ここでは、講演者が実施したPOLDER画像データを利用した大気エアロゾルの光学特性パラメータを抽出する手法とその結果などについて述べる。この解析で使われるのは大気中における光の多重散乱理論と地球大気・地表系モデルである。既知の入力エネルギー(大気表面への太陽放射照度)を用いて、地球大気・地表系モデルにおける光の多重散乱計算により、衛星センサに到達する理論的放射輝度値をシミュレーションする。これを観測放射輝度値と比較することにより、地球大気・地表系モデルに含まれる未知のパラメータ量(エアロゾル光学特性)は推定可能となる。
リモートセンシングはいまや地球環境、農林、漁業、土木、防災、都市計画など各分野の様々な問題を定量的に広域調査・解析する手段として不可欠な技術となっている。最後に、講演者が最近興味を持って取り組んでいる航空機LiDAR点群データから3次元の都市空間環境を自動作成する研究について紹介する。

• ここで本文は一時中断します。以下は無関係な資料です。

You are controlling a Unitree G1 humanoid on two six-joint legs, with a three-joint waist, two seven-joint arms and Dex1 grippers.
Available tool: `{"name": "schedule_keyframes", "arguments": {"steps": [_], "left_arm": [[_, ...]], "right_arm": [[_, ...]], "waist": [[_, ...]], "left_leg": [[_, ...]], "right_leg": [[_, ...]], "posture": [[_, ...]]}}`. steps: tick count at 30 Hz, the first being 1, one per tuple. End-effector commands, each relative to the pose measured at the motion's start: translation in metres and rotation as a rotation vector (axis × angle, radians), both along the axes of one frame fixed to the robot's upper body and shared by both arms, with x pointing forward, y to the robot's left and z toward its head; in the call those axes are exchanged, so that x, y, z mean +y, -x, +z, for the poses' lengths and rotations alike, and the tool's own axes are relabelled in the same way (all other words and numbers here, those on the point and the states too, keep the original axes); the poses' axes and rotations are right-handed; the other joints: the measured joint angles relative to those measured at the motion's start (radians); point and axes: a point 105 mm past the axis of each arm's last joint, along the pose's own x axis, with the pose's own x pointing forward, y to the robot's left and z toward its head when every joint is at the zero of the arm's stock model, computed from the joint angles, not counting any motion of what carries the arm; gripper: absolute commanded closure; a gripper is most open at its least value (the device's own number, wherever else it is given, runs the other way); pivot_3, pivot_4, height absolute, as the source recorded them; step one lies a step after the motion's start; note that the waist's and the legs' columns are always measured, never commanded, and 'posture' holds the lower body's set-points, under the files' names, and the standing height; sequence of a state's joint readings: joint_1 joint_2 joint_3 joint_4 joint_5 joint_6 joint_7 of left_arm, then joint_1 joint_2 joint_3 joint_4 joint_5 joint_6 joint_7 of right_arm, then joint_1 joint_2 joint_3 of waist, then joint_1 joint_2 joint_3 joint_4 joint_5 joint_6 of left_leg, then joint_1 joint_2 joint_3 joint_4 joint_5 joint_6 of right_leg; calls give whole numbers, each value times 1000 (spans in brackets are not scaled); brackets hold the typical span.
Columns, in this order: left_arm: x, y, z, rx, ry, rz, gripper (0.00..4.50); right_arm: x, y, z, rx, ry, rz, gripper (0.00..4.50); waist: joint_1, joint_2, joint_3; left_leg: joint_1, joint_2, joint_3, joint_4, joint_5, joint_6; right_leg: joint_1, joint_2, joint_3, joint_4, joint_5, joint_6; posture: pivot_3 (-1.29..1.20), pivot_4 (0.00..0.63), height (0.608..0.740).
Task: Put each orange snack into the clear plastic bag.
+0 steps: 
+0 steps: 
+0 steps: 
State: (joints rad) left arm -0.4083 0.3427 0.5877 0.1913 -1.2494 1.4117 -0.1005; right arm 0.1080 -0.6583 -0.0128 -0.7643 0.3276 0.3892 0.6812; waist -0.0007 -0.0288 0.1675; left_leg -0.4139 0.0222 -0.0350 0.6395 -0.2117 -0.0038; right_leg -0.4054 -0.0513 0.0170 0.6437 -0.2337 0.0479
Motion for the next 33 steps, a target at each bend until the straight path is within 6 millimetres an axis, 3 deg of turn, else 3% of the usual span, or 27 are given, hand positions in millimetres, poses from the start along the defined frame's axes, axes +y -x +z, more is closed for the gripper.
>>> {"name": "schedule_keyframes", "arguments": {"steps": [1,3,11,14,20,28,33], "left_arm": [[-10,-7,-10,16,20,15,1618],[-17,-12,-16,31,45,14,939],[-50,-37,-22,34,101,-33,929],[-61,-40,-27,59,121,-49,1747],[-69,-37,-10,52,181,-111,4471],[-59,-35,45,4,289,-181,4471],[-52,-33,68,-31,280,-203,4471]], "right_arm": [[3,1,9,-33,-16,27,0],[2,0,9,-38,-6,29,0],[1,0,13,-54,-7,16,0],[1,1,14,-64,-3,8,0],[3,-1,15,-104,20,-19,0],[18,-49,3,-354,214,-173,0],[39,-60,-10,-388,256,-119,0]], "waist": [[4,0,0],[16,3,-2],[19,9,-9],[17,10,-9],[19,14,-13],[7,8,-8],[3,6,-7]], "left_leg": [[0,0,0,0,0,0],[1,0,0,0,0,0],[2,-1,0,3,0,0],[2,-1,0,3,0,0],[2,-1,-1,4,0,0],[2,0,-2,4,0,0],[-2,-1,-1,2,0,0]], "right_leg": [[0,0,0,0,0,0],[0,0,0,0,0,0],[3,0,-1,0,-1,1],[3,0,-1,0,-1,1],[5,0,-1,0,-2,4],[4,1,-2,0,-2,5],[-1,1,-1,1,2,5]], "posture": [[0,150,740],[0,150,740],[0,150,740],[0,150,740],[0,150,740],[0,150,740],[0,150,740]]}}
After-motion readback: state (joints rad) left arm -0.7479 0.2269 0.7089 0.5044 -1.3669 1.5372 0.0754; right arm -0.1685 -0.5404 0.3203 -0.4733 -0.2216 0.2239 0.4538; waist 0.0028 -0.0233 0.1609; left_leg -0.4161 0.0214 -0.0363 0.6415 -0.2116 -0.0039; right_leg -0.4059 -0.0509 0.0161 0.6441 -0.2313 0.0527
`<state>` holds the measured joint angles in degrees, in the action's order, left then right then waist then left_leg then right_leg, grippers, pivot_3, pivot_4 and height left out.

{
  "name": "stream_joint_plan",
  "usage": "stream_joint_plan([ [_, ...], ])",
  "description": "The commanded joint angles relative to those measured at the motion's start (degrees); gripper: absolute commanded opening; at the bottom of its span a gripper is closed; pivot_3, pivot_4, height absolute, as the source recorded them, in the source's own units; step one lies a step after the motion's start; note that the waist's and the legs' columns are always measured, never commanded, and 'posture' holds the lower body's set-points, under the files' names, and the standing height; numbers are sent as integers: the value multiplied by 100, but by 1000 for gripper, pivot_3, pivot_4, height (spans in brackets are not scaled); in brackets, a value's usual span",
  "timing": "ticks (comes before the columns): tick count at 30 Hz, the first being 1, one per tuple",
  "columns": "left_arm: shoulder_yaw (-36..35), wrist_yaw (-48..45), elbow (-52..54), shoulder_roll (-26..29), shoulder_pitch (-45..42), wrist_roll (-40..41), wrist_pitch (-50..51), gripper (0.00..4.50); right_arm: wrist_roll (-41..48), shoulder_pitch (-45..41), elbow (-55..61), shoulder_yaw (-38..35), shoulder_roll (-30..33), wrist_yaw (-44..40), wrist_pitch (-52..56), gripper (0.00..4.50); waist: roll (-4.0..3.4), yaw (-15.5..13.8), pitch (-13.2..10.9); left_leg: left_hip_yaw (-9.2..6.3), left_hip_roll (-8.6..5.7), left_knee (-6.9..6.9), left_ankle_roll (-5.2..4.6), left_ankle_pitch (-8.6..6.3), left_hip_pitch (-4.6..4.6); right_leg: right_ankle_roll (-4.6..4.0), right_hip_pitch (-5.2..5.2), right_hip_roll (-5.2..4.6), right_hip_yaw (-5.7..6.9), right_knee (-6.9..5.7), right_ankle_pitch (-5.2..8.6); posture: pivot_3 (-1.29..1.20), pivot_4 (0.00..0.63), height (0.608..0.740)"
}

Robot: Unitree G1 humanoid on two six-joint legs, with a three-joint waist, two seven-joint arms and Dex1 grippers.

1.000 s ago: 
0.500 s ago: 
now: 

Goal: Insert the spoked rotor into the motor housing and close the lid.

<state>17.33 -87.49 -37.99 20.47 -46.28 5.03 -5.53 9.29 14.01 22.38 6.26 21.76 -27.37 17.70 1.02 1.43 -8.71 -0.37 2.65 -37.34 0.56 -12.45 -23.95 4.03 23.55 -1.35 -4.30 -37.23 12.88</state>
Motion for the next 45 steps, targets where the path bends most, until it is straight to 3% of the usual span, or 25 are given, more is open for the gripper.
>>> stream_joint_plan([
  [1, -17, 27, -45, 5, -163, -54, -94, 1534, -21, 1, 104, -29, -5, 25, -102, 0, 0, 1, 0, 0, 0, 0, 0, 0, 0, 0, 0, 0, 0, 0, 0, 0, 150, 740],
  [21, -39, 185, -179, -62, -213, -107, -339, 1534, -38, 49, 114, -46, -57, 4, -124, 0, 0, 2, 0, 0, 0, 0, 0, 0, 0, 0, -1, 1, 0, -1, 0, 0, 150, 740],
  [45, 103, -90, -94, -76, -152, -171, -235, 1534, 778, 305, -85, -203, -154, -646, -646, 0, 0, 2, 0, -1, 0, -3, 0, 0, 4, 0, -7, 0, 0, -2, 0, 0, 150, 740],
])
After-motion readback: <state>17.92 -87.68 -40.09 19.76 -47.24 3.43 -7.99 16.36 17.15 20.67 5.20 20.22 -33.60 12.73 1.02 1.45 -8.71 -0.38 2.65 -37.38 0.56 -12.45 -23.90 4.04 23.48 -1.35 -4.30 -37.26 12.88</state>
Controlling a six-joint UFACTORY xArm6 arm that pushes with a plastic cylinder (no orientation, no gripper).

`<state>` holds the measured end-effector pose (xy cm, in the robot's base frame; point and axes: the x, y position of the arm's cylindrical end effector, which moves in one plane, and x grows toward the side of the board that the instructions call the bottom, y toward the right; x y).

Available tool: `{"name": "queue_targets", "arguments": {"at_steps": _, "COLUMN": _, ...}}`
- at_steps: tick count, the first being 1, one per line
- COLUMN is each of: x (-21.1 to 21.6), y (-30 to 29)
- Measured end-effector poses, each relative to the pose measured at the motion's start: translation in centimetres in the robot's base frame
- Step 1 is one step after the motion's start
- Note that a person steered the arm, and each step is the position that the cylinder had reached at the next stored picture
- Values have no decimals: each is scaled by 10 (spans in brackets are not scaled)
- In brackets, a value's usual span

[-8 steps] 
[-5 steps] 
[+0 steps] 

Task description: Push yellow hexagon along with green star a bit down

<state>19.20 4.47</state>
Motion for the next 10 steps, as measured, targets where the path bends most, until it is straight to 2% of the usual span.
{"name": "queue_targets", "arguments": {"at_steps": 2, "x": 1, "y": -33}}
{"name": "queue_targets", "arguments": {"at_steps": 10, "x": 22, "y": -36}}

<講演のキーワード> 多重散乱理論、大気エアロゾル、大気・地表系モデル

<講師の研究分野(研究テーマ)> 大気散乱、衛星画像解析

・企画世話人:井上和行(信州数理科学研究センター・数理)

・「数理科学プロジェクト」の趣旨:
理学部では,教員や学生が,専門分野や学科の枠を越えて学問的な交流を進める契機となるような,「数理科学をキーワードとする講演会シリーズ」を企画しています。最先端の研究テーマに取り組む講師の方々には,非専門家や学生の皆さんにも無理なく理解できるように,易しい語り口で話すようにお願いしています。お気軽にお越しください。